Note that the balance of our auction rate securities has been reduced by approximately $22 million during the second quarter through redemptions in sales at par. The unrealized loss on our auction rate securities at June 30 was $2.9 million due to changes in the market value of these securities over the last several months.
Please note that the changes in the unrealized loss on these securities is reflected in accumulated other comprehensive income as a component of shareholders equity. During the quarter we repurchased $30 million of common stock.
Through July 21 we have completed our repurchase of a total of $125 million or 6.8 million shares under the approved program. As Cary noted earlier, we have announced a new stock repurchase program to purchase up to $100 million of outstanding common stock.
With the second quarter our cash flows from operations were approximately $2 million. During the second quarter our cash flows were impacted by the scheduling of inventory received early in the quarter and then the backend loading of shipments out to customers.

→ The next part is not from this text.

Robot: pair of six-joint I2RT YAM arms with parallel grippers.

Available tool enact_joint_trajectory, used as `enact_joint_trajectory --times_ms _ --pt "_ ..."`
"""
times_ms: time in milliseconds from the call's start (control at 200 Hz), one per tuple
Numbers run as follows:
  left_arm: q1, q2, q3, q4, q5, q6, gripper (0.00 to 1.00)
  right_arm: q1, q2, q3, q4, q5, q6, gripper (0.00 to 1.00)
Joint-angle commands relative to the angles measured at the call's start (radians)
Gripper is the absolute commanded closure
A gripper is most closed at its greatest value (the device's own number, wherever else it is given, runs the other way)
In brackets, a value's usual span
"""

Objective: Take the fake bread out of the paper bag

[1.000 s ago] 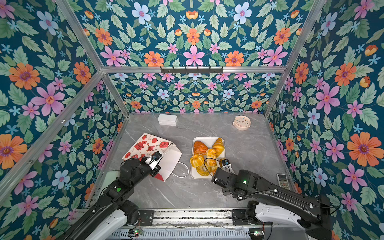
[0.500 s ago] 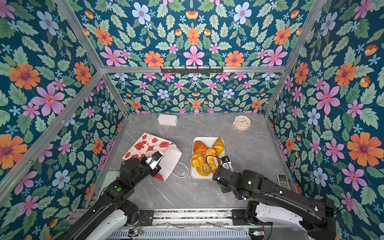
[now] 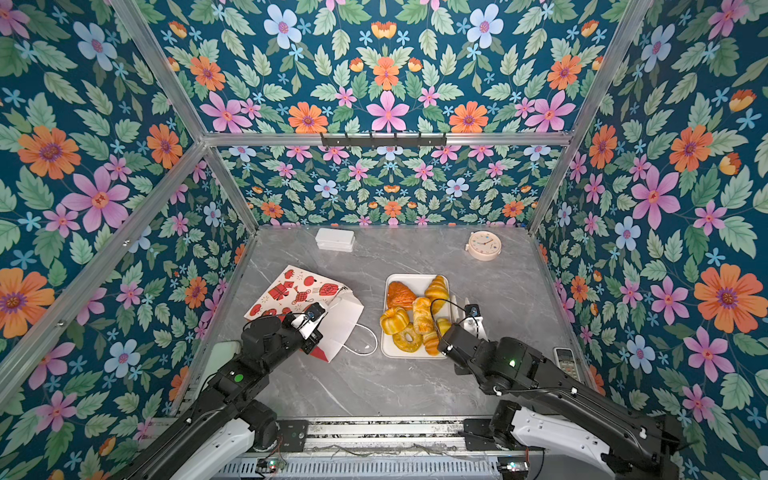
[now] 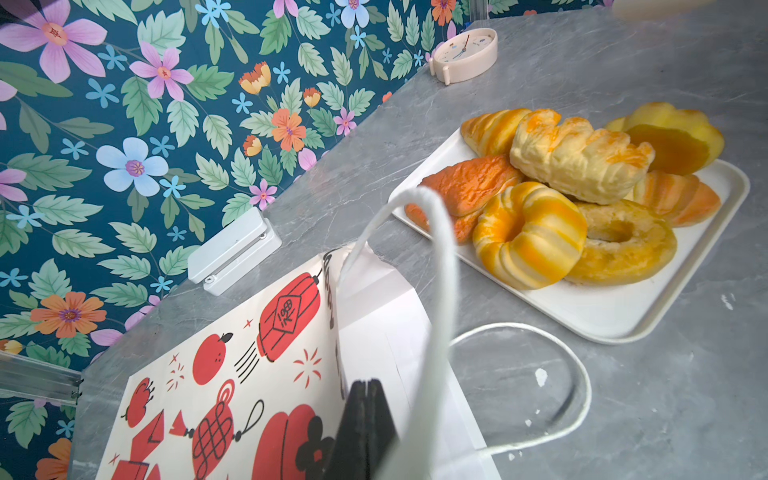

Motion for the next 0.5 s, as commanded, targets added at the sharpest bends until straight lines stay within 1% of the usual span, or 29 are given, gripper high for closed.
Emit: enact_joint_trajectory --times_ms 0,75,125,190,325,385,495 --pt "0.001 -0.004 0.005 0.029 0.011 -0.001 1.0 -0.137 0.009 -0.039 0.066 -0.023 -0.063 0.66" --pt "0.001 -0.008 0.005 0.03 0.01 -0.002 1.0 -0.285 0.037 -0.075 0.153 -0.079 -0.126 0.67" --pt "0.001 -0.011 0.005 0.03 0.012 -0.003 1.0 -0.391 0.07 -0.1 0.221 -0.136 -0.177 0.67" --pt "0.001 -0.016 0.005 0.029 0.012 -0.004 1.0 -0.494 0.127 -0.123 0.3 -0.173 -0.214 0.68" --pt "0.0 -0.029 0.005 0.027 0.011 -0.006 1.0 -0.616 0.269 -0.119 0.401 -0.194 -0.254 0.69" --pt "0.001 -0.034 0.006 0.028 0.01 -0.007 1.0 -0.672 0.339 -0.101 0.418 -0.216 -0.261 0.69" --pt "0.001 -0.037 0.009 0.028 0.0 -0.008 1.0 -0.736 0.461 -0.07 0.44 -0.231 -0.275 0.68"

Our cash flows for the first half of the year were approximately $48 million. We anticipate for the balance of the year we will generate another $75 million to $100 million in cash flow resulting in cash flows of approximately $125 million to $150 million for the full year 2008.

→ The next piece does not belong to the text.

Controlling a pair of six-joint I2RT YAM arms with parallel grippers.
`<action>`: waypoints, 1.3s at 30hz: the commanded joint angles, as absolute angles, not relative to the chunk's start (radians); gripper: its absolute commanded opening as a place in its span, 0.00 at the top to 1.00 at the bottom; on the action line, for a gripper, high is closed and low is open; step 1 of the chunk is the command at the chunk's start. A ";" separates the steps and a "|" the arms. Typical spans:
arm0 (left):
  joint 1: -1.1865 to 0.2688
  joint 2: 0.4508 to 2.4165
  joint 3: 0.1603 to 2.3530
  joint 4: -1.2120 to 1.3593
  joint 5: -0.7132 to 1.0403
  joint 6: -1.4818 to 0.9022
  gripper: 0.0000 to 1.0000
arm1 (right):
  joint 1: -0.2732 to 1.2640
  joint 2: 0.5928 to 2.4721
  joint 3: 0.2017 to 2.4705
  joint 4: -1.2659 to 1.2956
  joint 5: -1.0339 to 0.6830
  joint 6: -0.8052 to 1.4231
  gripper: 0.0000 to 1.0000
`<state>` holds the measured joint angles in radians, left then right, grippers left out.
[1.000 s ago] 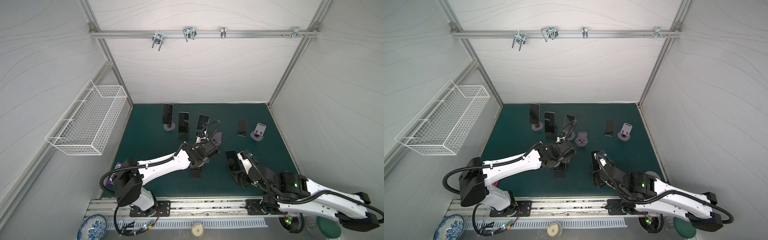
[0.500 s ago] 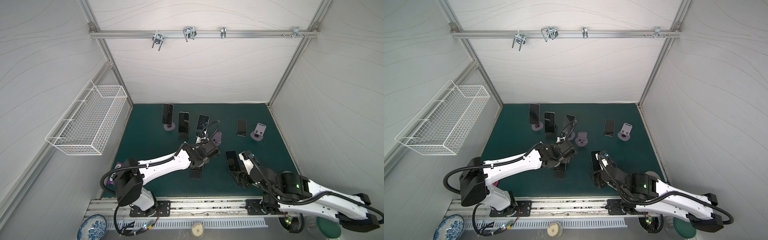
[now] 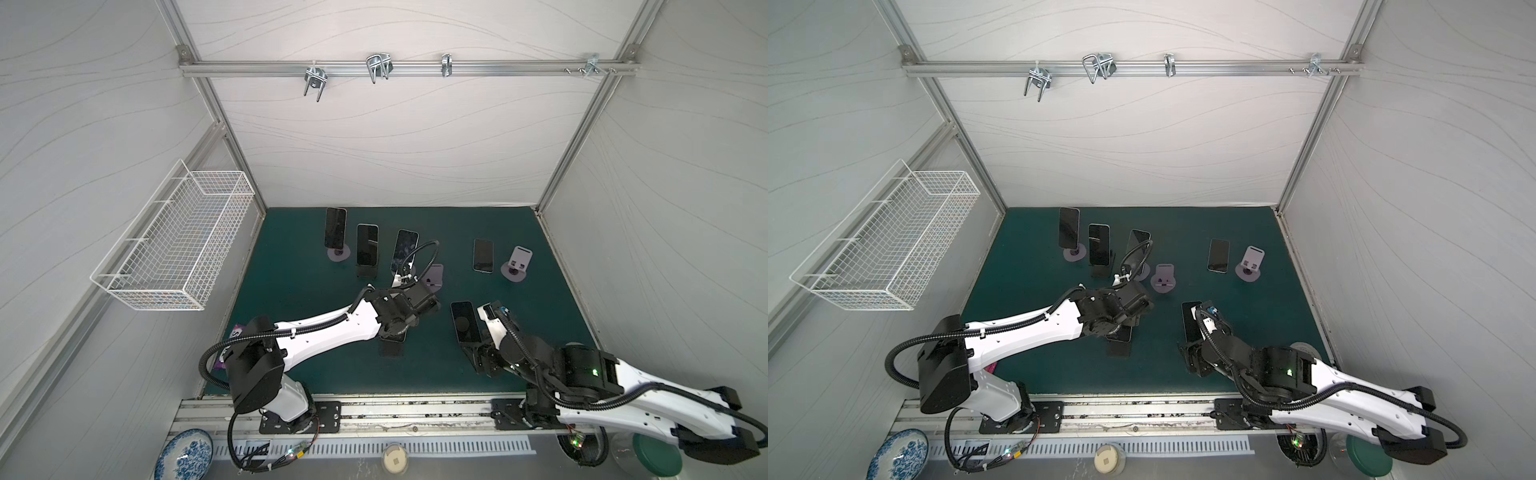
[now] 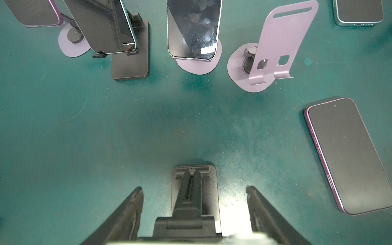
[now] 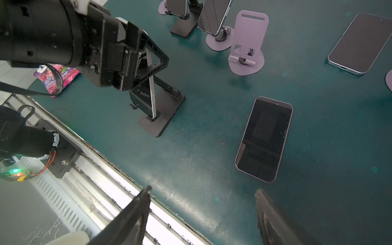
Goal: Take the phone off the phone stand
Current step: 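Lift the white phone up off its black stand with the left gripper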
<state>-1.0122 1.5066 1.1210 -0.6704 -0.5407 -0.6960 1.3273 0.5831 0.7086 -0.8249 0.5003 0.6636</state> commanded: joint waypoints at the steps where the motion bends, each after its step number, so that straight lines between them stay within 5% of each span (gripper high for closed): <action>1: -1.006 1.474 1.115 -0.659 -0.565 -0.713 0.26 | 1.331 0.590 0.710 -0.845 0.508 0.681 0.21; 39: -0.994 1.349 1.079 -0.649 -0.543 -0.690 0.29 | 1.332 0.691 0.754 -0.803 0.487 0.671 0.21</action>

Capital expenditures for the second quarter were approximately $10 million. Depreciation and amortization expense was $10.1 million.
Receivables were $472 million at June 30, an increase of $19 million from last quarter. Inventory was $393 million at June 30.

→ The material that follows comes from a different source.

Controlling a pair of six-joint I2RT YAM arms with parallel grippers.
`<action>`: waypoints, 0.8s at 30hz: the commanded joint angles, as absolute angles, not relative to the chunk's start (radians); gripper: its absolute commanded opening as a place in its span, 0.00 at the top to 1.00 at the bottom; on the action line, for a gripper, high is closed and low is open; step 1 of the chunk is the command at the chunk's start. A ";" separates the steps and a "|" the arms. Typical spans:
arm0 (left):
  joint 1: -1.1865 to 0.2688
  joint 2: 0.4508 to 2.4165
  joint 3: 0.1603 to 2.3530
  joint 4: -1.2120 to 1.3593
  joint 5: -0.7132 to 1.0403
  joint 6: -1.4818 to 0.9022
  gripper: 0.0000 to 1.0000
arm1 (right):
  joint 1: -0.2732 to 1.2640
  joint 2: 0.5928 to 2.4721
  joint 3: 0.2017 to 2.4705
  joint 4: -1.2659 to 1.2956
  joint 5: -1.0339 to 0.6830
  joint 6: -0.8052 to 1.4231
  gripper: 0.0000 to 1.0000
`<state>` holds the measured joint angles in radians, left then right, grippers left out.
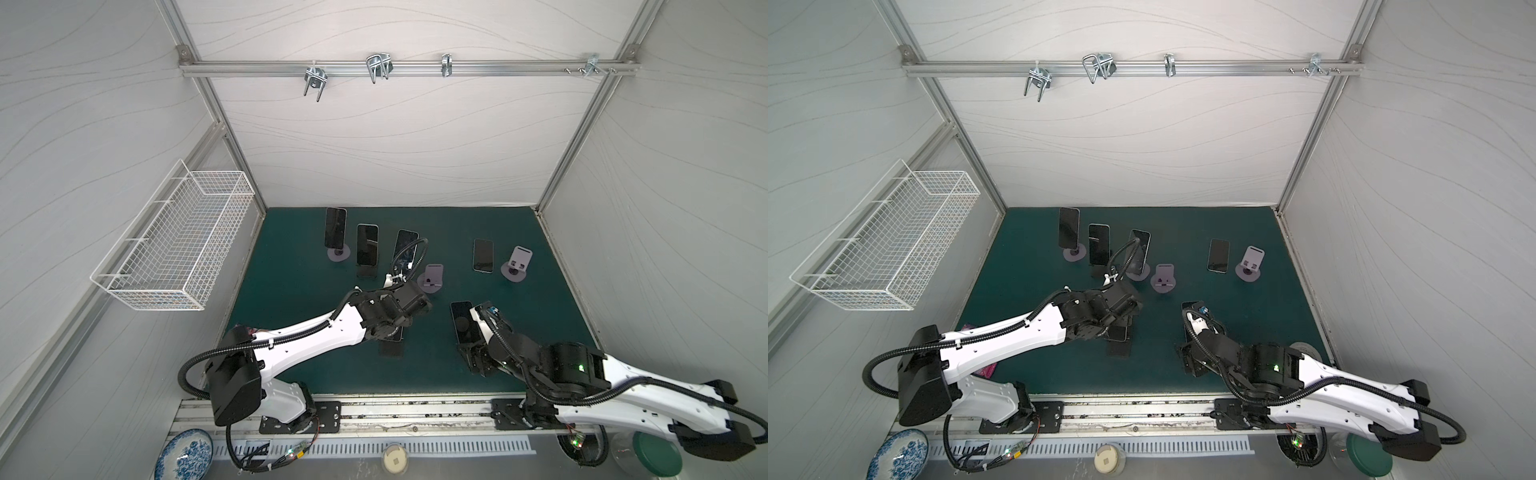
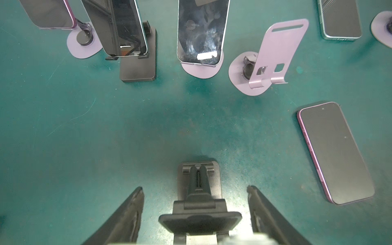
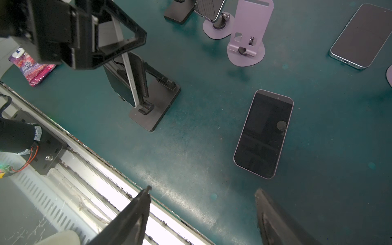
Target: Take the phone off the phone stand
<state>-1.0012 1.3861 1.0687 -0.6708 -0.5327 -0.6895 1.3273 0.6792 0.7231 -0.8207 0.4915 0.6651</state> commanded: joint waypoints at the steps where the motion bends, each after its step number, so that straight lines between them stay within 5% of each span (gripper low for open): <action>1: -0.993 1.342 1.078 -0.648 -0.544 -0.690 0.29 | 1.332 0.699 0.757 -0.799 0.486 0.669 0.21; 24: -0.928 1.088 0.992 -0.757 -0.557 -0.674 0.31 | 1.332 0.875 0.829 -0.682 0.439 0.592 0.21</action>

Our inventory turns were 6.5 times for the quarter compared to 6.4 times in Q1. Current assets were approximately $1.2 billion and the current ratio was 3.1 to 1 in Q2 compared to 2.9 to 1 in Q1.
As of June 30, we have $12.3 million in debt outstanding, which is primarily a capital lease on one of our facilities. Comparing the second quarter of 2008 to the same period in 2007, the breakdown by industry revenue is as follows; medical in 2008 was 14%, in 2007 it was 13%; telecommunications in 2008 was 17% versus 14% in 2007; computing 48% in 2008 versus 54% in 2007; industrial controls 16% in 2008 versus 12% in 2007; and finally, test and instrumentation 5% in 2008 versus 7% in 2007.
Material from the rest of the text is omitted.